Il Discorso del Re
27/01/2011
di Tom Hooper
con: Colin Firth, Geoffrey Rush, Helena Bonham Carter, Guy Pierce, Derek Jacobi, Michael Gambon

Vi sono sempre modi nuovi ed originali per realizzare un biopic. Ed è quanto fa Tom Hooper con “Il discorso del Re” focalizzandosi sulla balbuzie del Duca di York destinato a diventare Re Giorgio VI per una serie di eventi, contro i suoi timori e la voglia di restare nell’ombra, e sul suo rapporto con l’eccentrico logoterapeuta Lionel Logue che si trasformerà in insolita ed improbabile amicizia, fino al discorso radiofonico che spronerà la Nazione alle soglie della guerra: la Storia è di sfondo, ma presenza incombente con l’oscura minaccia bellica, e tutto il passato psicologico di un’infanzia difficile cova sotto le ceneri ed emerge dalle confidenze nei momenti di maggior afflato e tensione. Materiale poco accattivante, potrebbero obiettare a questo punto i lettori, meravigliandosi davanti al numero di candidature all’Oscar che ha ricoperto il film. Invece questo film impeccabile e squisitamente british le merita in pieno riuscendo ad evitare la retorica, a fornire un quadro storico ed umano senza didascaliche pedanterie, a mantenere costante la lievità e l’arguzia di uno humour tutto inglese, deliziandoci con i meravigliosi duetti tra un Colin Firth al di là di ogni elogio e Geoffrey Rush che dà volto e anima, e simpatia, a questo dottore fuori dai canoni ma fine conoscitore dell’animo umano, attore shakespeariano fallito e fiducioso nel potere della musica, che riesce a far breccia nella riservatezza spinosa del futuro Re cresciuto nella paura. Film di estrema eleganza formale ma privo di orpelli, resta soffuso di malinconia pur celebrando un’intima vittoria e vede ogni attore perfetto nel suo ruolo, da Helena Bonham Carter, futura Regina Madre, a Guy Pierce nei panni di Edoardo responsabile della scandalosa abdicazione che condurrà il fratello al Trono.
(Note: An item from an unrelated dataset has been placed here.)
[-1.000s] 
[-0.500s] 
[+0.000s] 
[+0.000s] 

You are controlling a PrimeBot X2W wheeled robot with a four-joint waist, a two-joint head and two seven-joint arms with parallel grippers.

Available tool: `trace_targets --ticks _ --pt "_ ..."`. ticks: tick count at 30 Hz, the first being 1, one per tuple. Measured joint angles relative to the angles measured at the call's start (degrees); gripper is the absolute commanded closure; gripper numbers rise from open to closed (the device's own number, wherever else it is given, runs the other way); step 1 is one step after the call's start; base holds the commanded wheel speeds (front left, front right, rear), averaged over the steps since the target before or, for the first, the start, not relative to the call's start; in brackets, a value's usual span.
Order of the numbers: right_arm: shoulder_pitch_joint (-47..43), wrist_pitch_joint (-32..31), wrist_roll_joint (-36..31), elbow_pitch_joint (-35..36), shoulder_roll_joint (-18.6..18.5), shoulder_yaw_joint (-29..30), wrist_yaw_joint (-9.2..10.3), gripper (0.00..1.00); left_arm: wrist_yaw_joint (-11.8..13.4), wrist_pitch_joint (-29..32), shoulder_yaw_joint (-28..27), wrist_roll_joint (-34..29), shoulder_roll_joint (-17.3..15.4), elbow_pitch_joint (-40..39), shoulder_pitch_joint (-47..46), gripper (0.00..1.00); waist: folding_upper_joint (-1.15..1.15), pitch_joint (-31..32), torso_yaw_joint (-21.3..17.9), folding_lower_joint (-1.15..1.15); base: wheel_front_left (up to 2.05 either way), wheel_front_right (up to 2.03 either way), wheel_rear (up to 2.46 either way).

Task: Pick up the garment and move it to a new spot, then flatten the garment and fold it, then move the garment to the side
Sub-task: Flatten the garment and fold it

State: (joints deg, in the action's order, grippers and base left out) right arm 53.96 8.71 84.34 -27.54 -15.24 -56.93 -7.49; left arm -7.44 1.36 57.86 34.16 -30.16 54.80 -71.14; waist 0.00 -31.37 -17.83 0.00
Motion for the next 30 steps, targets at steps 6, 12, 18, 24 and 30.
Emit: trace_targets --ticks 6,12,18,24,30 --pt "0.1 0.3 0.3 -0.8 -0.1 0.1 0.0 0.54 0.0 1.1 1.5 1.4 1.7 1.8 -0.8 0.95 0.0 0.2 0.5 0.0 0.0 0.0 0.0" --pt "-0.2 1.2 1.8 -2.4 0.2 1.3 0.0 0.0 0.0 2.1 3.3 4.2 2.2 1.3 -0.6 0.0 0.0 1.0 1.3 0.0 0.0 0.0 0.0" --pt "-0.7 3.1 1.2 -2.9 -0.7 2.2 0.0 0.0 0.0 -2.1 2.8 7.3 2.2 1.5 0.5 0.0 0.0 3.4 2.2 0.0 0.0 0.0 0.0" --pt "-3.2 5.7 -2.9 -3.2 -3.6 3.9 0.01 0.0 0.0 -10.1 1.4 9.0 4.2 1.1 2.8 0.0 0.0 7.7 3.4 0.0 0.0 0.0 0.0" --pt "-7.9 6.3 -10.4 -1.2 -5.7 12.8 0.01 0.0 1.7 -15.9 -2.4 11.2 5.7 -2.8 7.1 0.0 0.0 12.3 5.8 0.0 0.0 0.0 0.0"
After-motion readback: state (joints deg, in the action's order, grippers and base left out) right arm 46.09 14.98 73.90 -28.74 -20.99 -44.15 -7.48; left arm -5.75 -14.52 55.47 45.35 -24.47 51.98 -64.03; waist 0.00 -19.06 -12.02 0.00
Ma la superlativa interpretazione di Colin Firth costituirebbe già da sola una ragione per assistere al film, da gustare assolutamente in lingua originale, sempre più intenso ad ogni interpretazione e, schivo e riservato come il Sovrano che interpreta, in silenziosa ascesa verso l’Oscar che, siamo pronti a scommettere, quest’anno sarà suo. Colin Firth scandisce i blocchi della parlata sulle emozioni che agitano il personaggio, di cui incarna mirabilmente la fragilità, alternando scatti d’ira ad uno humour elegante.